Jakarta, JurnalBabel.com – Anggota Komisi II DPR Fraksi Partai Demokrat, Anwar Hafid, menolak opsi yang ditawarkan KPU apabila Pemilu 2024 digelar pada 15 Mei 2024, maka Pilkada serentak yang awalnya digelar pada 27 November 2024, diundur ke 19 Februari 2025.
Pasalnya, kata Anwar, hal itu akan melanggengkan kekuasaan. Di mana, bakal ada ratusan pelaksana tugas kepala daerah yang diangkat Kepala Negara. Padahal sistem Pilkada di Indonesia yakni dipilih langsung oleh rakyat.
“Karena nanti ada semua kepala daerah di Indonesia ini minus kepala daerah yang terpilih 2020, itu mereka diangkat oleh presiden, tidak diangkat oleh rakyat,” kata Anwar Hafid di Komplek Parlemen, Senayan, Jakarta, Kamis (7/10/2021).
“Kita tidak kita ingin kepala daerah kita yang sudah kita sepakati pemilihan langsung oleh rakyat, nanti memiliki waktu yang panjang melaksanakan amanah itu, tanpa mandat dari rakyat,” tambahnya.
Mantan Bupati Morowali ini juga mengingatkan penyelenggaraan Pilkada serentak pada November 2024 tersebut merupakan amanat Undang-Undang (UU) Nomor 10 Tahun 2016 tentang Pilkada.
Sementara, Pemerintah dan DPR sudah sepakat tidak merevisi aturan main mengenai Pemilu dan Pilkada.
“Kalau ini terjadi, yang pertama kami terus terang di partai Demokrat menolak itu.
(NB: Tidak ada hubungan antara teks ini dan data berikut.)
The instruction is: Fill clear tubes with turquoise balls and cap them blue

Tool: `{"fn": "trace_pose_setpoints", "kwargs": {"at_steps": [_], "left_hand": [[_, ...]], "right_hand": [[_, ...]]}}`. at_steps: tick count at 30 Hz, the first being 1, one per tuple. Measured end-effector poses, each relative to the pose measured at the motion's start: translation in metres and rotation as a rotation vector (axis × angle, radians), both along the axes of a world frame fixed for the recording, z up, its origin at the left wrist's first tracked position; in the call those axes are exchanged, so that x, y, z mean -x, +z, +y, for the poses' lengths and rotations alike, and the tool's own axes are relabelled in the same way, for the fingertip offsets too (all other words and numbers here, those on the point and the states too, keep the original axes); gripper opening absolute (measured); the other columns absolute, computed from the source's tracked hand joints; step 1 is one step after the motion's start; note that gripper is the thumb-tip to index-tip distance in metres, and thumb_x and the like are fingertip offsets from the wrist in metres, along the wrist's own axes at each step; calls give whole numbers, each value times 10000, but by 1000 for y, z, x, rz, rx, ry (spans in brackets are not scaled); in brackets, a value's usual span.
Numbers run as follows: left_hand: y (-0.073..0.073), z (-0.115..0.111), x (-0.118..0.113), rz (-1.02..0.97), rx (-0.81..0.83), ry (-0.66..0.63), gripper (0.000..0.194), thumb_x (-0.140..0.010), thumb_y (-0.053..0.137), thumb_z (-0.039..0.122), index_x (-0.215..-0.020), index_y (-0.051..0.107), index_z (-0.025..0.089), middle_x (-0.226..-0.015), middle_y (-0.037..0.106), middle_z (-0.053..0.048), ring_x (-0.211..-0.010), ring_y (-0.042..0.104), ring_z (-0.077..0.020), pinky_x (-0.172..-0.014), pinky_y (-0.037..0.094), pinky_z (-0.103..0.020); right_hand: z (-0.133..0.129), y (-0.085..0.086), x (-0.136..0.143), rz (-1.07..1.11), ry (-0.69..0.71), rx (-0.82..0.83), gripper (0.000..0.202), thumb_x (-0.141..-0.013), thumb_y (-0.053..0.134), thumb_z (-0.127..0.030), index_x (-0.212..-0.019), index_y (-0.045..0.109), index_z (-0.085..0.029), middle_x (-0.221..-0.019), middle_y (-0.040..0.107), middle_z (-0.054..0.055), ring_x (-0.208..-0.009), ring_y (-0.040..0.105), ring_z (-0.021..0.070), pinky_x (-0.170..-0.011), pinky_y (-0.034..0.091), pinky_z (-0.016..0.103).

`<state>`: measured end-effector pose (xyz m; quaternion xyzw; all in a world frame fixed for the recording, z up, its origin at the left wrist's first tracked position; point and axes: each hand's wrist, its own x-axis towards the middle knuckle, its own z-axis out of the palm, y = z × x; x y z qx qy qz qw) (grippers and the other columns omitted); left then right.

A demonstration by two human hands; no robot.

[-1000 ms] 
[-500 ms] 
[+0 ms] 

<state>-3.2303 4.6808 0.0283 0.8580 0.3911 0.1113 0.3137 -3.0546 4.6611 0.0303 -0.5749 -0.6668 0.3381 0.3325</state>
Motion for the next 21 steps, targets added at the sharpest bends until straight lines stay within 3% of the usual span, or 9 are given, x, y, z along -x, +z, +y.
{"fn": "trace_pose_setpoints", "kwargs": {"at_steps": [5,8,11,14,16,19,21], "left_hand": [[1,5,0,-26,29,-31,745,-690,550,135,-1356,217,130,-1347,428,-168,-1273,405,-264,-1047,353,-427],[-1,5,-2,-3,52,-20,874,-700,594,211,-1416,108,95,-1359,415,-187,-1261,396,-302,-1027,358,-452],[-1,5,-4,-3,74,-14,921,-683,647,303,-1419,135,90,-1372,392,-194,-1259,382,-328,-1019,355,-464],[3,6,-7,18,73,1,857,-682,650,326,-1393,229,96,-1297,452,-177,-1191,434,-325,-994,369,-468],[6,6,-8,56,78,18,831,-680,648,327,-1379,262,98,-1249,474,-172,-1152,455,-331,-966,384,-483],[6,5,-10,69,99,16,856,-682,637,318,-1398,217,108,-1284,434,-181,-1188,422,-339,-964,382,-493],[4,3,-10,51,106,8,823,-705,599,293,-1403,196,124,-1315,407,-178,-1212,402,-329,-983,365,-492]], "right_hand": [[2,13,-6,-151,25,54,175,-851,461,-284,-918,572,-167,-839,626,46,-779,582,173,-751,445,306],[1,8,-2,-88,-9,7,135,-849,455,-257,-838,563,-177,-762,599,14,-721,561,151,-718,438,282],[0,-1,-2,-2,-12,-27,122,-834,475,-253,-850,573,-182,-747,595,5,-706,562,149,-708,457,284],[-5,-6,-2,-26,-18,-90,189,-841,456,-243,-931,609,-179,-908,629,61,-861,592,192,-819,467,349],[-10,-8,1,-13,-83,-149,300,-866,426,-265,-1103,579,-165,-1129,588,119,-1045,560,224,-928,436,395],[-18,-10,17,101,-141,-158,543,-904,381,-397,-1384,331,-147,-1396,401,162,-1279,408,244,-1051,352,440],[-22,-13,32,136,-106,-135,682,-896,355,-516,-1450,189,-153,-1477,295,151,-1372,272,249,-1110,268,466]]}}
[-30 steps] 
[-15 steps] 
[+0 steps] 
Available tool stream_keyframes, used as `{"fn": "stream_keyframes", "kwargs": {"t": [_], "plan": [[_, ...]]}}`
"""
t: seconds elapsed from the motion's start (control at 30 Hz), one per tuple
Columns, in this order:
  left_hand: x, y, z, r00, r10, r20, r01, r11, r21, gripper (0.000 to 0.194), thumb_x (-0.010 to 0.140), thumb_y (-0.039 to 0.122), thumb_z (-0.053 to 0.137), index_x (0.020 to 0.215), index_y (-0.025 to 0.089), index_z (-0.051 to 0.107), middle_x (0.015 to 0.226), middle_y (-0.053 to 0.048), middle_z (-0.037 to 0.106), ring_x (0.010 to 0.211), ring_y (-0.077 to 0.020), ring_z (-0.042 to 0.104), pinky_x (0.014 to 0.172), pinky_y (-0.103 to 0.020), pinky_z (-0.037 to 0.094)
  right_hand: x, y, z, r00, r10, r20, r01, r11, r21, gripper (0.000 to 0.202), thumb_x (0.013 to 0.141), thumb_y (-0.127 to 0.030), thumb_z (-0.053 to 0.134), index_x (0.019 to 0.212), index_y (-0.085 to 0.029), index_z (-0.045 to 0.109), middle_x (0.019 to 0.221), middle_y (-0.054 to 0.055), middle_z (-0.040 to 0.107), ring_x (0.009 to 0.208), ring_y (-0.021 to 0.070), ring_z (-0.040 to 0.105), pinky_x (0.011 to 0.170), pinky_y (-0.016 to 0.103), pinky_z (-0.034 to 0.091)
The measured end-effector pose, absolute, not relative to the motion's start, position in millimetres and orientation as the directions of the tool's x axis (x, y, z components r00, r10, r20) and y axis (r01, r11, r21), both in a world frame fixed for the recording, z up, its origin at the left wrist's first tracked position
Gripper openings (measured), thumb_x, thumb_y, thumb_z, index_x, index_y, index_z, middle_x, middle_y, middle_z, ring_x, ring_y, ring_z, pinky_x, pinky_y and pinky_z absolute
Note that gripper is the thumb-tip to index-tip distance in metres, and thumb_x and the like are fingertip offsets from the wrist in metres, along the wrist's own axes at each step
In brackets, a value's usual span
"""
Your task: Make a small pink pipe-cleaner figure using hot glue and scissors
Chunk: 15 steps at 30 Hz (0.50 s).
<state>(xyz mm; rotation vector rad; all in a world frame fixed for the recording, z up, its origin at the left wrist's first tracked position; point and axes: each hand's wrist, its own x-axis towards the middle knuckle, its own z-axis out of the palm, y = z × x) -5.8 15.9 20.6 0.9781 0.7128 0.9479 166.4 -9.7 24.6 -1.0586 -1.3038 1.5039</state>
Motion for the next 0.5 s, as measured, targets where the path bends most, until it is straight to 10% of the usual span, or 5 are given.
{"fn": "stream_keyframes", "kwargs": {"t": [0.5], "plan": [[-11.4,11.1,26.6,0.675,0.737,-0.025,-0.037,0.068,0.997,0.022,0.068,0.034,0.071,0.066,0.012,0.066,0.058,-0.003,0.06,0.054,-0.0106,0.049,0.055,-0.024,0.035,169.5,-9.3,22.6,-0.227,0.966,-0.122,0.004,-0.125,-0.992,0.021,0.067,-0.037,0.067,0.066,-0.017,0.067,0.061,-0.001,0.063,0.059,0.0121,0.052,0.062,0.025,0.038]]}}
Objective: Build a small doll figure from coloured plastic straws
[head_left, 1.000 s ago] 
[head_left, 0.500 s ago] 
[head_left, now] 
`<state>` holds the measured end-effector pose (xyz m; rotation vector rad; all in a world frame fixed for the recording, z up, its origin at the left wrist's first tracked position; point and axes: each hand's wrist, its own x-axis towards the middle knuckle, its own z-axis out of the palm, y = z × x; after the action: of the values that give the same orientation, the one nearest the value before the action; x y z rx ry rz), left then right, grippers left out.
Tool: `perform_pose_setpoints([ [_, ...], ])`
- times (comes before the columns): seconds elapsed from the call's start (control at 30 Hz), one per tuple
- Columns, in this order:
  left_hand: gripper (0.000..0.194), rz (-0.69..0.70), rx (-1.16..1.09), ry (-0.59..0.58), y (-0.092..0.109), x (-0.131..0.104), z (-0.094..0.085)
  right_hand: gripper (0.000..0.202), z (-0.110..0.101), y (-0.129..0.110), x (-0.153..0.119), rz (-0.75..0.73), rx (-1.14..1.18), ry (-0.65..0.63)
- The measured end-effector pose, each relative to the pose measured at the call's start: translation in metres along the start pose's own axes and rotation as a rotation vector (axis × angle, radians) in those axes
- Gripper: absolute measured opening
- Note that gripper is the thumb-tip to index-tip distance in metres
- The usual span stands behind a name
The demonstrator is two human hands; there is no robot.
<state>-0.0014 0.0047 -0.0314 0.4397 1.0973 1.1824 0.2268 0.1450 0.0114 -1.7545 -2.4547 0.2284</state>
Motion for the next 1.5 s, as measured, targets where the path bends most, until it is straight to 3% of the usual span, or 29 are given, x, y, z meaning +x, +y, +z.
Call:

Kenapa menolak, karena ini bertentangan dengan komitmen kita tidak ada revisi undang-undang,” tegasnya.
Diberitakan sebelumnya, KPU RI mengaku telah mengajukan 2 opsi pelaksanaan pesta demokrasi terdekat yakni Pemilu dan Pilkada, setelah melakukan simulasi berbagai skenario.
Opsi pertama, KPU mengusulkan hari pemungutan suara Pemilu digelar 21 Februari 2024, dan Pilkada 27 November 2024. Sementara opsi kedua, KPU usul Pemilu digelar 15 Mei 2024, dan Pilkada digelar 19 Februari 2025.
“KPU mengajukan dua opsi, yakni opsi I hari H Pemilu 21 Februari 2024 dan Pilkada 27 November 2024, serta opsi II yakni hari H Pemilu 15 Mei 2024 dan Pilkada 19 Februari 2025,” kata Komisioner KPU RI Pramono Ubaid dalam keterangan tertulisnya, Kamis (7/10/2021).
KPU tidak berpatok pada tanggal, tapi terpenting yakni adanya kecukupan waktu pada setiap tahapan pemilihan mulai dari proses pencalonan Pilkada tak terganjal proses sengketa di MK.
Serta tidak adanya irisan tahapan yang terlalu tebal antara Pemilu dan Pilkada, sehingga secara teknis bisa dilaksanakan, lalu juga pertimbangan tidak menimbulkan beban terlalu berat bagi jajaran penyelenggara di daerah.
Terkait dengan opsi kedua, Pramono mengatakan ada konsekuensi yang harus diberikan. Yakni diperlukannya dasar hukum baru. Sebab jadwal pelaksanaan Pilkada telah ditentukan oleh UU Pilkada yaitu November 2024.
“Sehubungan dengan opsi kedua ini maka berkonsekuensi pada perlunya dasar hukum baru, karena mengundurkan jadwal Pilkada yang telah ditentukan oleh UU Pilkada (November 2024) ke bulan Februari 2025,” jelas Pramono.